BEGIN

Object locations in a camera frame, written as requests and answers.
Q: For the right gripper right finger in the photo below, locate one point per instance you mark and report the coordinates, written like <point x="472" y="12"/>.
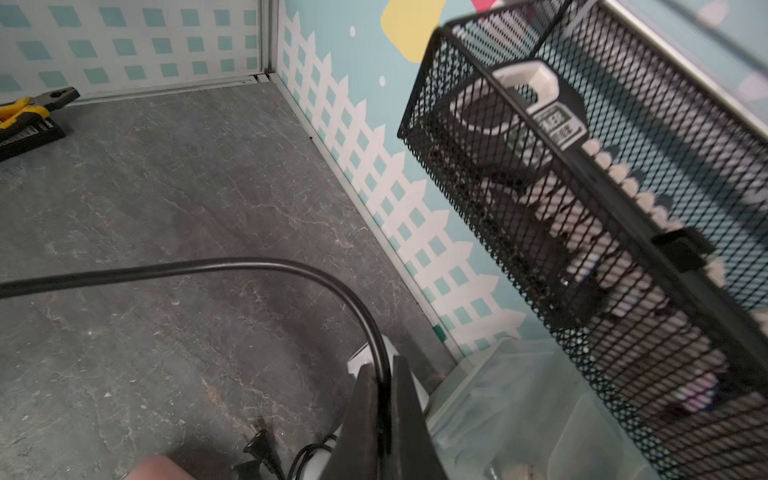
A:
<point x="411" y="453"/>

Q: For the green clear storage box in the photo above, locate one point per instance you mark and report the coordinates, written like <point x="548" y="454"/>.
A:
<point x="521" y="410"/>

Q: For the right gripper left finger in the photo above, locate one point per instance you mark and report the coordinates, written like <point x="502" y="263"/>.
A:
<point x="356" y="454"/>

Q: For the black wire mesh basket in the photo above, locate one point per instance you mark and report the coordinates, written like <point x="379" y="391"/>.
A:
<point x="679" y="140"/>

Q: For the pink hair dryer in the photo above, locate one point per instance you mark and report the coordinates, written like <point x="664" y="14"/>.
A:
<point x="158" y="468"/>

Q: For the yellow black pliers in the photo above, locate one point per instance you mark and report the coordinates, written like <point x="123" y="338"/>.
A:
<point x="26" y="124"/>

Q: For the black white power strip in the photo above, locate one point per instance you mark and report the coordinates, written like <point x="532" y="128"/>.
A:
<point x="630" y="285"/>

END

(TASK TO COMPLETE)
Drop the images and quote the entries word for word.

(EXPECTED OUTPUT)
Object locations in a camera frame, written as requests and answers.
Q: For the right gripper right finger in the photo below, locate one point per instance you mark and report the coordinates, written like <point x="472" y="12"/>.
A:
<point x="411" y="453"/>

Q: For the green clear storage box in the photo above, locate one point per instance you mark and report the coordinates, written like <point x="548" y="454"/>.
A:
<point x="521" y="410"/>

Q: For the right gripper left finger in the photo above, locate one point per instance you mark and report the coordinates, written like <point x="502" y="263"/>.
A:
<point x="356" y="454"/>

Q: For the black wire mesh basket in the photo above, locate one point per instance you mark and report the coordinates, written like <point x="379" y="391"/>.
A:
<point x="679" y="140"/>

Q: For the pink hair dryer in the photo above, locate one point per instance you mark and report the coordinates, written like <point x="664" y="14"/>.
A:
<point x="158" y="468"/>

Q: For the yellow black pliers in the photo above, locate one point per instance you mark and report the coordinates, written like <point x="123" y="338"/>.
A:
<point x="26" y="124"/>

Q: For the black white power strip in the photo above, locate one point per instance you mark and report the coordinates, written like <point x="532" y="128"/>.
A:
<point x="630" y="285"/>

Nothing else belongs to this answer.